Puis vers la fin du battage parfois les femmes venaient, elles emplissaient des sacs de toile  pour les paillasses,  pour les oreillers à refaire ou pour le futur lit d’un enfant à naître ,ces moments donnaient toujours lieu à des plaisanteries entre hommes et femmes que nous enfants avions bien du mal à saisir ,jusqu'à ce qu’une grand mère nous pousse du bras en disant : hé  té c’est la vie qui pousse ou alors le père ou le grand père disait en patois bourbonnais d’un ton bourru : « les chiites passez  vaire  à bére ! »

 

lorsque le pailler terminé en pointe comme le toit de maison était terminé et que le monstre repu terminait ses grognements par un hoquet pénible à fendre l'âme  de tous ses membres rompus et secoués,nous tendions à mon père le bouquet de dahlias ou de reines marguerites cueillis au jardin qu'il hissait à la fine pointe du pailler.

 

Ces jours là, après la tablée du soir réunissant  les vingt ou trente personnes du hameau ou les mandibules travaillaient longtemps pour un ventre bien repu nos yeux et nos oreilles se remplissaient d’images de fraternité,de partages  et d’histoires d’un autre temps.

 

Nous nous endormions aux chants des fin de repas en  découvrant que ces hommes lorsqu’ils poussaient la chansonnette avaient une voix magnifique ,ils devenaient magiques   pour nous ! Nous découvrions un autre monde plein de partages et de joies.

 

Ensuite et bien sont venus  les temps nouveaux avec la moissonneuse batteuse" tout en un" !  Fini le rassemblement des hommes ! Finie la  fête de la batteuse ! Finie la maison qui chante et se remplie !

 

La paille et la balle  broyées  se répandent dans le champ auquel  pour le sacrifice dû au modernisme, l’ancien paysan devenu « exploitant » agricole met le feu . Le grain  élevé aux pesticides est vendu aux coopératives agricoles.

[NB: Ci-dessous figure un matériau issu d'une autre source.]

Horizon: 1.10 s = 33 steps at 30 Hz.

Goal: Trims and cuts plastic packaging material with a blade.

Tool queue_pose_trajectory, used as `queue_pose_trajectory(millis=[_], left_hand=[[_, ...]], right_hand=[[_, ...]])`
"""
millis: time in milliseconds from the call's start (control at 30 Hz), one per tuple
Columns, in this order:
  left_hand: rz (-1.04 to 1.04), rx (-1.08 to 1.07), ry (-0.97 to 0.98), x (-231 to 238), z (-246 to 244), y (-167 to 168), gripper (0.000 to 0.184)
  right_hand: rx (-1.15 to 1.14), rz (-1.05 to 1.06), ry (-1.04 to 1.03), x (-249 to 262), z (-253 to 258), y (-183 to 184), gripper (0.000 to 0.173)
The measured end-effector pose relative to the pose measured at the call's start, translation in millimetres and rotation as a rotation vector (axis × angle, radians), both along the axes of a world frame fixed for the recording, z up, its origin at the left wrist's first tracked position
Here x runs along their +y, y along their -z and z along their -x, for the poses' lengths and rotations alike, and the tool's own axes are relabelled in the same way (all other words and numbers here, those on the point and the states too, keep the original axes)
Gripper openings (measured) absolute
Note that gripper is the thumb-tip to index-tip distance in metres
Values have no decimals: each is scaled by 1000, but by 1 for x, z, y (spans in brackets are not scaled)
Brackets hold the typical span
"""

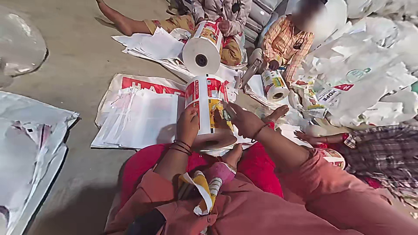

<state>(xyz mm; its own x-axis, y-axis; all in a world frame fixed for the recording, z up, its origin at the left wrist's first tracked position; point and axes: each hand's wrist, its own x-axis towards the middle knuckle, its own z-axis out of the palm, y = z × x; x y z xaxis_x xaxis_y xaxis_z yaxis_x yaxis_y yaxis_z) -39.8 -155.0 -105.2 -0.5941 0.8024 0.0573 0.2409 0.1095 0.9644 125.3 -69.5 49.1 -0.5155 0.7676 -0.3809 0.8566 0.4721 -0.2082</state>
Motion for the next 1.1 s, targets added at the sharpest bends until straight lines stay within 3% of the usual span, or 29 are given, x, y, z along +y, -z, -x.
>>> queue_pose_trajectory(millis=[167, 333, 467, 600, 700, 833, 900, 1100], left_hand=[[42, 46, 12, -3, -6, -2, 31], [28, 34, 1, -3, 2, 2, 33], [29, 19, 17, -1, 5, 5, 33], [39, 0, -3, 2, 7, 3, 31], [9, -24, -11, 5, 9, 5, 31], [-36, 5, 6, 5, 9, 11, 33], [-28, 4, 14, 5, 9, 10, 33], [-40, 5, 5, 6, 9, 9, 32]], right_hand=[[253, 3, 133, 51, 15, 2, 57], [243, -10, 147, 103, 62, 18, 56], [200, -260, 24, 111, 82, 16, 82], [202, -301, -223, 134, 82, 26, 37], [138, -230, -415, 147, 78, 32, 34], [3, -259, -513, 165, 70, 36, 36], [45, -287, -548, 172, 65, 36, 33], [166, -114, -526, 172, 54, 40, 29]])
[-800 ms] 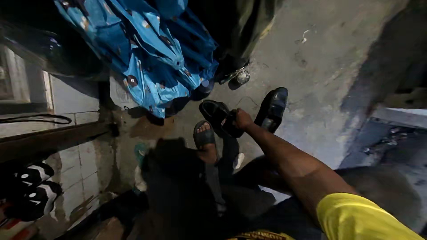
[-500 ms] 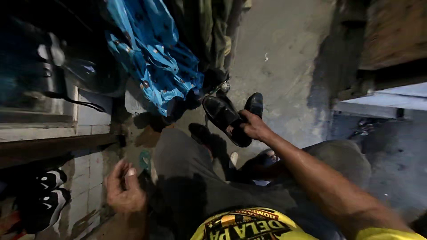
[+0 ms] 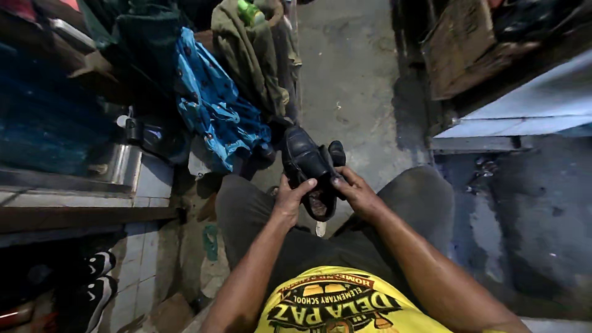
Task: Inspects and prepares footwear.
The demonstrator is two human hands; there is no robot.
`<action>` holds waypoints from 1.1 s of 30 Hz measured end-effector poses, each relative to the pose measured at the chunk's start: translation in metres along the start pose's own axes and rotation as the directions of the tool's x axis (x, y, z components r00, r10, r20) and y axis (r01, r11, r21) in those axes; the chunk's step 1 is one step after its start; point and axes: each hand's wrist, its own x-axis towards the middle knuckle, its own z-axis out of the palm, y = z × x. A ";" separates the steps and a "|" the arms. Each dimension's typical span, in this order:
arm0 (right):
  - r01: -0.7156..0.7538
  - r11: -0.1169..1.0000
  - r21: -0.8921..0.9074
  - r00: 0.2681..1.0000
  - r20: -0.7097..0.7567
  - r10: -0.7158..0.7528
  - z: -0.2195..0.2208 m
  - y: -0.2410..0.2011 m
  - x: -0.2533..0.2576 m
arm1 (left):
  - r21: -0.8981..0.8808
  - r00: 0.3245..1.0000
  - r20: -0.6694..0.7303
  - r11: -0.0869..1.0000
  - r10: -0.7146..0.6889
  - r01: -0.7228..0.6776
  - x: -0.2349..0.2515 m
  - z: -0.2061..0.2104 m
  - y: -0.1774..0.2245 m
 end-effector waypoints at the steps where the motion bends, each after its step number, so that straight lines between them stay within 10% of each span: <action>1: -0.001 0.998 0.063 1.000 0.007 0.001 -0.004 0.004 -0.003 | 0.004 1.000 -0.002 1.000 0.007 -0.007 -0.003 0.000 0.003; 10: 0.163 0.969 -0.185 0.972 -0.139 -0.190 -0.034 -0.012 -0.032 | 0.020 0.970 -0.104 0.976 0.219 -0.218 -0.096 -0.053 0.066; 20: 0.475 0.619 -0.626 0.777 -0.032 -0.629 -0.020 -0.042 -0.052 | 0.286 0.945 -0.246 0.948 0.215 -0.141 -0.192 -0.089 0.013; 24: 0.553 0.510 -0.659 0.656 -0.034 -0.754 -0.009 -0.062 -0.058 | 0.728 0.857 -0.341 0.685 0.387 -0.020 -0.205 -0.092 0.017; 29: 0.555 0.592 -0.584 0.696 -0.063 -0.715 0.000 -0.056 -0.060 | 0.754 0.733 -0.028 0.496 0.680 -0.431 -0.209 -0.078 0.049; 31: 0.519 0.677 -0.522 0.743 -0.116 -0.659 0.003 -0.044 -0.060 | 0.582 0.811 0.081 0.633 0.580 -0.511 -0.199 -0.054 0.070; 33: 0.540 0.702 -0.464 0.714 -0.188 -0.674 0.009 -0.044 -0.057 | 0.356 0.957 0.190 0.893 0.221 -0.277 -0.172 -0.026 0.088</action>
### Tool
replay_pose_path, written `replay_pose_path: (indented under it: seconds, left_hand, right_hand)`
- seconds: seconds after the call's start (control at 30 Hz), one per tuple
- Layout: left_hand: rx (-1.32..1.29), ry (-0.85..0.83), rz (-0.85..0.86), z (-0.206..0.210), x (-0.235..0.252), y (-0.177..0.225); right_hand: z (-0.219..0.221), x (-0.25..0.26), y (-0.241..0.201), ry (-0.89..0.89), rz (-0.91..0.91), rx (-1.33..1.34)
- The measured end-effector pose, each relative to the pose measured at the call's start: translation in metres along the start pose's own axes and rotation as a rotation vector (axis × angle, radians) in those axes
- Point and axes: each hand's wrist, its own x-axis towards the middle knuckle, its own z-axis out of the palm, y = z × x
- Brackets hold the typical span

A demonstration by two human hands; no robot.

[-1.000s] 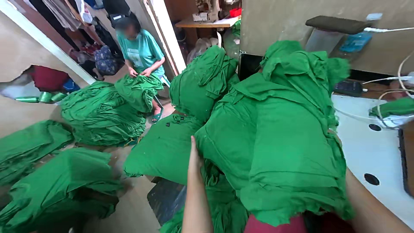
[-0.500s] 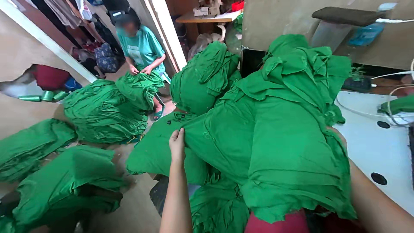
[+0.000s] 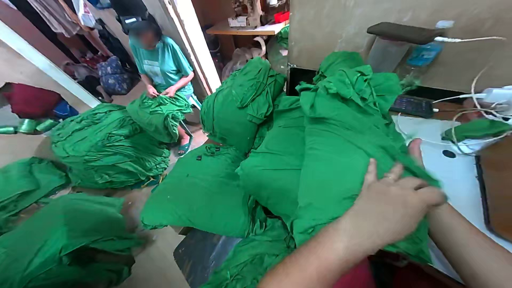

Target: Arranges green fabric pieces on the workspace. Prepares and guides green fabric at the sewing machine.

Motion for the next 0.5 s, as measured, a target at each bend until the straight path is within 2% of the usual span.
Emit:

Si tu veux un oreiller en balle d’avoine d épeautre ou de sarrasin ?

 

Il te faut le faire venir des pays arriérés, les pays de l’Est qui moissonnent comme à l’ancien temps et toi le clampin à la mode bio, tu vas acheter ton oreiller en balle d’avoine certifié bio à la boutique ou mille revendeurs ont fait monter le prix de l’objet.

 

Alors oui, c’est le progrès de l’ère industrielle, riche en  pollution de toutes sortes et en pesticides dans les aliments, c’est le 21 siècle notre époque !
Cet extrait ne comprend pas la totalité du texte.